Anticoagulation or Coumadin Clinics
Cleveland_Clinic_Host: Dr. Bartholomew, you are the director of the Coumadin Clinic or Anticoagulation clinic, what are the benefits of that?
Dr__Bartholomew: The advantages of a Coumadin Clinic include well trained personnel that are experienced in managing this medication. These individuals know drug - drug and drug - food interactions and are experts in adjusting your dose. It is well known that individuals who monitor Coumadin regularly in clinics such as these are much better at keeping their patients within a therapeutic range as compared to the average doctor who may only treat a few patients at a time with Coumadin.
This information is provided by Cleveland Clinic as a convenience service only and is not intended to replace the medical advice of your doctor or health care provider.
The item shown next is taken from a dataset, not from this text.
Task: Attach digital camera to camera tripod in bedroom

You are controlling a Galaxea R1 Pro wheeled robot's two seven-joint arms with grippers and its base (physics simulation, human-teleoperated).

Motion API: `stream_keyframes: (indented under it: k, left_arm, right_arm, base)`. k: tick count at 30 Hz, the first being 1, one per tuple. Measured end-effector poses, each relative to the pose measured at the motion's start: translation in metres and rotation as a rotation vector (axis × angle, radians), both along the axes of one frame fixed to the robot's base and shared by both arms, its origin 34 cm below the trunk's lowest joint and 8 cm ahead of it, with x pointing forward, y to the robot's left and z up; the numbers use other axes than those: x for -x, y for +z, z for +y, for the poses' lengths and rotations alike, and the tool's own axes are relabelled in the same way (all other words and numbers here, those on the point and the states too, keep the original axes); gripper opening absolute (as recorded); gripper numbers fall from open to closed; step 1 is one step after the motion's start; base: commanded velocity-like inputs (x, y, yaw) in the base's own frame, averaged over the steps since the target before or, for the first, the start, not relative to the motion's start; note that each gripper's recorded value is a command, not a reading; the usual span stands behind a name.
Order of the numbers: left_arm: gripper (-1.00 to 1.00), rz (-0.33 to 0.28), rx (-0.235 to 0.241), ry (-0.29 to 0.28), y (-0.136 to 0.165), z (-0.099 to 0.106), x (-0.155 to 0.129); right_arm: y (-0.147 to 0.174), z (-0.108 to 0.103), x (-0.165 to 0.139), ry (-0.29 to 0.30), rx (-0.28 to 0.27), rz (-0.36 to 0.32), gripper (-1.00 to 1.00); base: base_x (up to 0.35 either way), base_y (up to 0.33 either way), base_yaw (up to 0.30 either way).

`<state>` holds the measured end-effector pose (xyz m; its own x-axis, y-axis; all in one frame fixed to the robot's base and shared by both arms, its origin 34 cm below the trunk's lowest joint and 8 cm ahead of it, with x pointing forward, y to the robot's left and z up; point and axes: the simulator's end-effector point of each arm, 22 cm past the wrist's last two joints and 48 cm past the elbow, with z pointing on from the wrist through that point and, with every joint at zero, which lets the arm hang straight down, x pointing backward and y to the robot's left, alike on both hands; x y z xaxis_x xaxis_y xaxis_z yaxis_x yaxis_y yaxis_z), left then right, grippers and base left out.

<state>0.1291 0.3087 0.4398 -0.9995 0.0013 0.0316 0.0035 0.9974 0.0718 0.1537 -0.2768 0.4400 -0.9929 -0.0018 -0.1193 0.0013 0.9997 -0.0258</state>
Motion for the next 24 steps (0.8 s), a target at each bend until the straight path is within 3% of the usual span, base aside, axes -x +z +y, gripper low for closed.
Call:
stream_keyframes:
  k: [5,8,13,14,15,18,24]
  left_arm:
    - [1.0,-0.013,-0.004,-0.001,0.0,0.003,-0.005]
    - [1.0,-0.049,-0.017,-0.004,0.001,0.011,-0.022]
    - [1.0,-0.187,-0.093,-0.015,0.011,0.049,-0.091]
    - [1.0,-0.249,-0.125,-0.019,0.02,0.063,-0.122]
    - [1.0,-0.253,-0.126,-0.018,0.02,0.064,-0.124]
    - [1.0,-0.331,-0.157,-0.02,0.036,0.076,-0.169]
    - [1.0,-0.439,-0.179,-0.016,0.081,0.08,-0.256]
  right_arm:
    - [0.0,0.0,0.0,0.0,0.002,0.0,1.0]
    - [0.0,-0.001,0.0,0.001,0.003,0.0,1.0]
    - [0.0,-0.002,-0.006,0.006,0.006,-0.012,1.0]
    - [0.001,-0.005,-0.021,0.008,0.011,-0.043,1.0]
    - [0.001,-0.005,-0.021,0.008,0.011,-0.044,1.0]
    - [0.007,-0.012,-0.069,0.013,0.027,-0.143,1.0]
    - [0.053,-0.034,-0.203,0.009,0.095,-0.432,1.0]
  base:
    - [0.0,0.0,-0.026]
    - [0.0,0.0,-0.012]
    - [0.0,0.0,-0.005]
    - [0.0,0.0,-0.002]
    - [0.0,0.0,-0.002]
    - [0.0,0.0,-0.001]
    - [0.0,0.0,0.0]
Please consult your health care provider for advice about a specific medical condition. Please remember that this information, in the absence of a visit with a health care professional, must be considered as an educational service only and is not designed to replace a physician's independent judgment about the appropriateness or risks of a procedure for a given patient. The views and opinions expressed by an individual in this forum are not necessarily the views of the Cleveland Clinic institution or other Cleveland Clinic physicians.